There was an audible superstitious gasp from the dark circle of followers, and they craned forward, fearful of missing a single word from the preacher’s mouth.
“He has spoken to me and told me again that I am His divine messenger.”
“Did God tell you what we should do?” a voice asked.
“Yes,” Kane said gravely, in a tone befitting someone who bore the heavy burden of mankind’s survival on his shoulders. “God told me that His true believers are safe from the infection. We are shielded by His love. He told me
that only by serving Him would we be assured our places in Heaven.” In the flickering light his eyes suddenly glowed with the religious fanaticism of a zealot.
“Then we should leave the city and go amongst the infected to heal and tend to them?”
“Yes,” Kane nodded. “And I shall lead you, just as Moses led his people out of the wilderness, so shall I walk with you amongst the sick to salve their disease.”
There was a ripple of hushed excited murmurs around the circle.
Kane held up his hands in an appeal for silence.
“Tomorrow,” he declared. “Tomorrow is the day we must save mankind with our love. Leave this place now and spend the rest of this night in prayer.”
“But how do we get out of the city?” a woman asked, her voice brittle with anxiety. “The soldiers will not let us leave. They are soulless. They do not care for God’s plan.”

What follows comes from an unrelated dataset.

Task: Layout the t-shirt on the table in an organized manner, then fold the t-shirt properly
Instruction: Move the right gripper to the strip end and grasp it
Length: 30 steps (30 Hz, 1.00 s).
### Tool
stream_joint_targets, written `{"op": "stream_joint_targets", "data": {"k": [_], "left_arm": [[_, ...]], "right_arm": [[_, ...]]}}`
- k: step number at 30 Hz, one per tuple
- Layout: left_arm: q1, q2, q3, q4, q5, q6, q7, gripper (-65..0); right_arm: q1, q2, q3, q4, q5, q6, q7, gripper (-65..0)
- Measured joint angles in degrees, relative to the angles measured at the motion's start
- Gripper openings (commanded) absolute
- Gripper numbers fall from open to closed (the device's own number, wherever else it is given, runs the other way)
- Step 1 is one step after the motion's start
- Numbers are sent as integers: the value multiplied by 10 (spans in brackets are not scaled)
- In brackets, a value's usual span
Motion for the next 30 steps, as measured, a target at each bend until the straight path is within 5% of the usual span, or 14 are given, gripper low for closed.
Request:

“Violence,” Kane declared. “Through one act of violence we can nourish the entire world with love.”
The answer seemed vague and cryptic. The followers lapsed into awkward confused hush, unsure whether the order to use violence was God’s message or Kane’s suggestion.
“How?” someone asked meekly.
There was a long troubled silence before suddenly – from out of the oppressive darkness – a new voice spoke, high-pitched and somehow disembodied.
“You must capture one of the blue tank cars that the soldiers drive and ram the steel gate at the university.”
Stretched out on the table, legs splayed and her eyes closed, Mary hadn’t even realized she had spoken.
* * *
Chuck Gudinski lay panting and shaken beneath the chassis of a Renault, and cursed bitterly.
He had crawled with infinite patience across four lanes of abandoned vehicles, worming forward inch by painstaking inch in the darkness until he had reached the far side of the road… and now he could go no further.
His face was a tight grimace of aching agony; his fingers were bare broken stumps of bloody flesh, and he felt lightheaded with blood loss. His arms and shoulders ached from the torture of clawing his bodyweight forward across the hard tarmac, and his chest and lungs burned with exertion.